[mercury-users] RFC: resources

Peter Schachte schachte at cs.mu.OZ.AU
Tue Feb 22 19:03:04 AEDT 2005
Previous message: [mercury-users] Debug messages
Next message: [mercury-users] Beyond "Hello World"
Messages sorted by: [ date ] [ thread ] [ subject ] [ author ]
Hi Mercurians,

Please find enclosed a proposal for resources in Mercury.  This is a
bit like EDCGs, but hopefully better, and is meant to complement state
variables.  The proposal is rather long, but the first couple of pages
covers most of it; the rest is details, bells and whistles, and some
examples of code written using it.

I'd appreciate any comments.  Thanks.

-- 
Peter Schachte              Not our location is important, but the direction
schachte at cs.mu.OZ.AU        in which we move.
www.cs.mu.oz.au/~schachte/      -- Lev Tolstoy 
Phone: +61 3 8344 1338      
-------------- next part --------------
Motivation

Mercury's state variable (!) notation makes threading state through a program
considerably easier.  Their use can make a program much more succinct and
readable by removing as many as half of the apparent arguments in a goal or
clause head, and by removing the need for many "tie the knot" unifications.
The price paid for this is that in clauses written with state variables,
conjunction is not commutative (or, if you prefer, comma is not conjunction).
This seems a fair price to pay for more readable code.

However, state variables only partially solve some of these problems, and
create a new one.  These include:

     o	It is still necessary to change every call and every clause head of
        every predicate involved when a new value needs to be threaded.  It
        is often the case that predicates that thread one value through will
        need to thread others later.  It would be better if only the :- pred
        declarations needed to be changed to thread more or fewer values.

     o There is no abstraction of what is being threaded:  the type and modes
        must be repeated everywhere the value flows.  State variables are a
        useful ad hoc tool for localised dataflow, but for more pervasive
        threading a formal, checked declaration of the dataflow would be
        useful documentation.  Specifying types and modes of threaded values
        in only one place also prevents (rather than just detecting) type or
        mode errors, and makes maintenance easier.

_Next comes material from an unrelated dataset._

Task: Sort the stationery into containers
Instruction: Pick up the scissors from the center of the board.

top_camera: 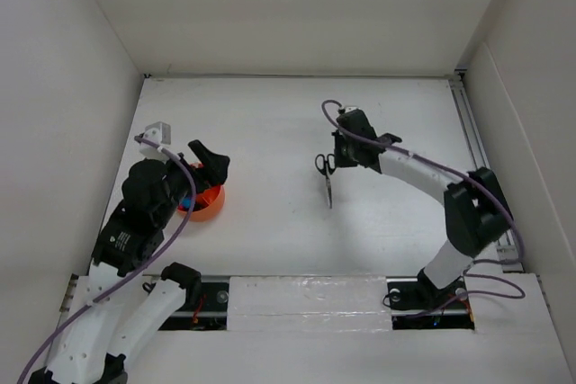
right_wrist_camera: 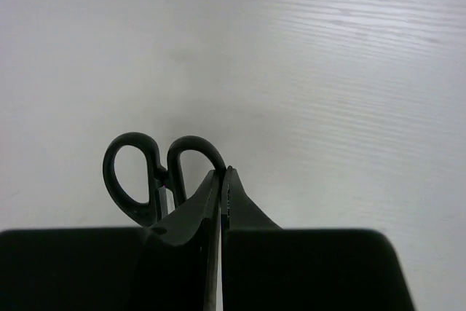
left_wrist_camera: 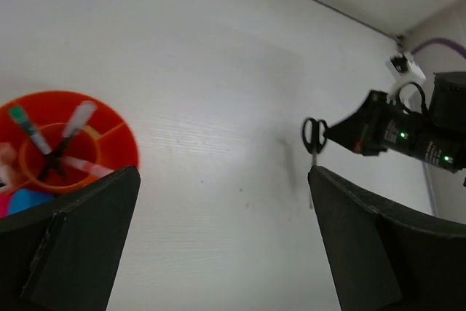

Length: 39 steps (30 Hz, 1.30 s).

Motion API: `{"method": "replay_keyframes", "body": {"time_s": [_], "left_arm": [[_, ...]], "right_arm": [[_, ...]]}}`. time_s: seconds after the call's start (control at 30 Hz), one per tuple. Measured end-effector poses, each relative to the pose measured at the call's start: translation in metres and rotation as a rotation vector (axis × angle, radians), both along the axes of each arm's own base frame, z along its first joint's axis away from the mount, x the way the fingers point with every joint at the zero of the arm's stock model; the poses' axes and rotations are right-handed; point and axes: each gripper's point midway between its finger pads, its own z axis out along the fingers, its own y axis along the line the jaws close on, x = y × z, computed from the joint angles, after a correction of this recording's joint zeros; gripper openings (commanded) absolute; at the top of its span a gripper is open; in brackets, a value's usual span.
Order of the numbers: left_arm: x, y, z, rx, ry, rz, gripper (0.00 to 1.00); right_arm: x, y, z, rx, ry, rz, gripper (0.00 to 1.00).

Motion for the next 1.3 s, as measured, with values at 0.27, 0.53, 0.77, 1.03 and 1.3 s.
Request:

     o	With state variable syntax, the apparent arity of a predicate call
        differs from that of the :- pred declaration.

     o	State variables cannot hide a dataflow in cases where the user does
        not need to know about it, such as a constraint store.  This leaves
        implementors of constraint solvers to use impurity to hide that
        flow, which seems rather heavy-weight for this purpose.

     o	State variables cannot help the programmer find where values are
        threaded but not actually needed.

This proposal seeks to address those problems.


Declaring Resources

We propose adding a declaration:

	:- resource Name : Type :: Inst.

eg,

	:- resource var_supply : int :: ground.

Since the specified Inst will usually be ground, that should be the default
if the ":: Inst" part is omitted.  Note that resource names are atoms; this
syntactically distinguishes them from state variables.

In some cases, there will be a particular initial value for a resource that
will most often be used when the resource's scope is entered.  In this case,
one may also specify an initial value by ending the resource declaration with
"= Expression."  For example, resource holding a set of students that passed
a subject might be specified as:

	:- resource passing_students : set(student) = empty.


Declaring Resource Usage

To use a resource, we name it in some pred or func declarations:

	:- pred Name(Types...) using Resourcespec.

where a Resourcespec is either a single resource name or a list of
Resourcespecs.  The compiler transforms this into ordinary Mercury code by
appending to the argument list, for each listed resource Name : Type :: Inst,
two arguments of type Type.  Then for each mode, an argument of mode
Inst>>Inst and one of mode free>>Inst is added.  If Inst is unique, then
unique>>dead and free>>unique are added instead.  Note that the programmer
need add nothing to the mode declarations, and nothing but the resource name
to the predicate declaration.  For example,

	:- pred compute_marks(list(studinfo), list(int))
		using passing_students.
	:- mode compute_marks(in, out) is det.

would be transformed to

	:- pred compute_marks(list(studinfo), list(int), 
			      set(student), set(student)).
	:- mode compute_marks(in, out, in, out) is det.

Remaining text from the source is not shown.